SAF commander and interim head of state General Abdel Fattah Al-Burhan is very much alive, and has spoken to the Arabic-language media (and to foreign diplomats) repeatedly. An RSF attempt early on to take SAF General Headquarters failed, so the Army’s leadership seems to be intact and working.
While it is clear that SAF, as of this writing, has the upper hand, it is not exactly clear what its internal posture actually is, or who is in real control of the country’s regular armed forces. While they are all opposed to Dagalo and RSF, army leaders are not exactly speaking with one voice. Al-Burhan seems to have taken the high road – talking of a return to the status quo as of December 2019 or trying to differentiate between RSF and Hemedti himself. He has called for negotiations to stop the fighting, while making clear that the RSF must be incorporated into the SAF- but other voices are calling for a harder line.
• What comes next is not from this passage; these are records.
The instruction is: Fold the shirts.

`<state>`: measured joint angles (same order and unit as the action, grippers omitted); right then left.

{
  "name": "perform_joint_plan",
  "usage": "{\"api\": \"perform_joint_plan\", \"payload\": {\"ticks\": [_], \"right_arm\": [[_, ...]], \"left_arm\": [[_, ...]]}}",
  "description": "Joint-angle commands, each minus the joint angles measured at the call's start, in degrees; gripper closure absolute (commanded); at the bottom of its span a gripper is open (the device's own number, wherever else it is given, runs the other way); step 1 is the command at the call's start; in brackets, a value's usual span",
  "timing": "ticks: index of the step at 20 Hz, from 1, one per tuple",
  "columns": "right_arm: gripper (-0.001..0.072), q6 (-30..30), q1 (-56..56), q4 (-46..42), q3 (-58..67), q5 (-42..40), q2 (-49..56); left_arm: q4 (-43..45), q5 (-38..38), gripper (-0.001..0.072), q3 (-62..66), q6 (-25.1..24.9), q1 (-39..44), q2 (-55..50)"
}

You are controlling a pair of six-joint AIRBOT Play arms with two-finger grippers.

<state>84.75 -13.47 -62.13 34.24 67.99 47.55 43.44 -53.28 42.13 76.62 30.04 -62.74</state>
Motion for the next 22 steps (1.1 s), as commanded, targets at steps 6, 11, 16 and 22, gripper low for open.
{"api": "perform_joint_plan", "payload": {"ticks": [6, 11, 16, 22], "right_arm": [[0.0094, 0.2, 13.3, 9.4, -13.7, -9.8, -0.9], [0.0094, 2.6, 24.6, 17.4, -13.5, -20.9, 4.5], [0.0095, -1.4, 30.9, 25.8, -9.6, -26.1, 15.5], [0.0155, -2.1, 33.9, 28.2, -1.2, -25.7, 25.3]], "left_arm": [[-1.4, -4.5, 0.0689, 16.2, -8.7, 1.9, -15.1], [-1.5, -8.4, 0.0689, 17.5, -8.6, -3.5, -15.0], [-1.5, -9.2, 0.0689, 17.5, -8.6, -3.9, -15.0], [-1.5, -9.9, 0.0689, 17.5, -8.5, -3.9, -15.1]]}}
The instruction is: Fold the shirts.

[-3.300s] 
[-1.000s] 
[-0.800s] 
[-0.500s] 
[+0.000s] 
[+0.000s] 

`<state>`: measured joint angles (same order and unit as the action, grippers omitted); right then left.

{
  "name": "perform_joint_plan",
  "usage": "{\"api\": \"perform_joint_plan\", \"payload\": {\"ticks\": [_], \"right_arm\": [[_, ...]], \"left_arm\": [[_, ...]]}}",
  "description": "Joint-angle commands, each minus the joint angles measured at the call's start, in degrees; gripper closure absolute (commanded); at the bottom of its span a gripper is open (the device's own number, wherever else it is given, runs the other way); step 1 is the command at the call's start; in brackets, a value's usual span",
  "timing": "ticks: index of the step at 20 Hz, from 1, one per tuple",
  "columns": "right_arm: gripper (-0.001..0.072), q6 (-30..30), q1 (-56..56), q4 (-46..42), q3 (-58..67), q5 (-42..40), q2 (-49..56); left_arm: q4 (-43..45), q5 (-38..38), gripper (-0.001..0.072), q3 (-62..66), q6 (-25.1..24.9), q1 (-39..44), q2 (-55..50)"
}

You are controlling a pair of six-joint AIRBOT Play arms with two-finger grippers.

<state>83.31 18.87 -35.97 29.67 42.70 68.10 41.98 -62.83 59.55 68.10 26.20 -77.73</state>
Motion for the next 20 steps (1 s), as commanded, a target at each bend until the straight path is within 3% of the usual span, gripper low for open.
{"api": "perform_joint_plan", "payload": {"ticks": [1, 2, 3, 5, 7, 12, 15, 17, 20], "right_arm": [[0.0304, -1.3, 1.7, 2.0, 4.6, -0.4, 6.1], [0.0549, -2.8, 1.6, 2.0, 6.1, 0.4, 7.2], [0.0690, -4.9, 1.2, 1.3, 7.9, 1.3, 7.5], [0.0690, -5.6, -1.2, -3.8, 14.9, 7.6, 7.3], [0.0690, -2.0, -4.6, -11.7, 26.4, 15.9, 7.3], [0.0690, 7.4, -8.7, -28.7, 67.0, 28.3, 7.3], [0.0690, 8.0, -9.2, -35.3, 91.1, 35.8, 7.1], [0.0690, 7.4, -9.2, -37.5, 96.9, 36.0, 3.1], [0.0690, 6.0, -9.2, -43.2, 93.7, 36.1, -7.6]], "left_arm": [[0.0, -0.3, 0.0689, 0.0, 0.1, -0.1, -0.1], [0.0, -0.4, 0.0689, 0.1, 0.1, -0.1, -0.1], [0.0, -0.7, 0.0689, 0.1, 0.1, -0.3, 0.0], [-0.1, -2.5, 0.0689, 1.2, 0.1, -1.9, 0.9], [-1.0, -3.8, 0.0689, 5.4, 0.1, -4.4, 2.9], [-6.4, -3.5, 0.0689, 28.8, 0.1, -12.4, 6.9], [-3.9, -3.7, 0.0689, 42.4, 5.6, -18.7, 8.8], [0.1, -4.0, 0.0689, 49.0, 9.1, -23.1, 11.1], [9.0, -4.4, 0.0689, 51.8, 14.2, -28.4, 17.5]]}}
One of the interesting early developments as fighting broke out was the release from captivity of Major General Abdel Baqi Al-Bakrawi, former SAF Deputy Commander of the Armored Corps, who had launched a failed coup in September 2021 aimed as much against Hemedti as against the civilian interim government (that government that was overthrown in October 2021 by Al-Burhan).
After his release from prison, Bakrawi made a point of giving his first interview to the hardcore Sudanese Islamist satellite channel Tayyiba, which for years has been supporter of a very hardline against Hemedti. Breathing fire, he explained that this was a “battle of national dignity” against those who plotted against the SAF, the Sudanese state, and the Sudanese people, and that the only voice that should be heard is the voice of the battlefield.[1]
In the statements of some military figures, of civilian supporters of SAF, and of Islamists, the preference was for the fighting to continue until the RSF was utterly destroyed. Partisans of the former Al-Bashir dictatorship are openly pro-SAF.[2] The question then for SAF is not only whether it will prevail – that seems possible – but who exactly within it is prevailing and to what end. It is possible that neither Al-Burhan nor Hemedti are fully in charge of all their forces.
Still another video, released April 21, showed General Yasser Al-Atta, a member of the ruling military council (where Hemedti is still, bizarrely, vice chairman), cheering on a long column of SAF troops mounted on technicals heading into battle. Al-Atta’s name has been whispered in the past as a successor to Al-Burhan. He was one of the members of the security committee that agreed to disperse the sit-in of the General Command in Khartoum in June 2019, resulting in the deaths of hundreds of civilians (Hemedti’s RSF was also involved in this slaughter). Al-Atta had also been criticized for the negative role he played as head of the Empowerment Removal Committee, tasked with seizing the assets of the previous regime. He was seen more as blocking the work of the Committee rather than facilitating it.[3]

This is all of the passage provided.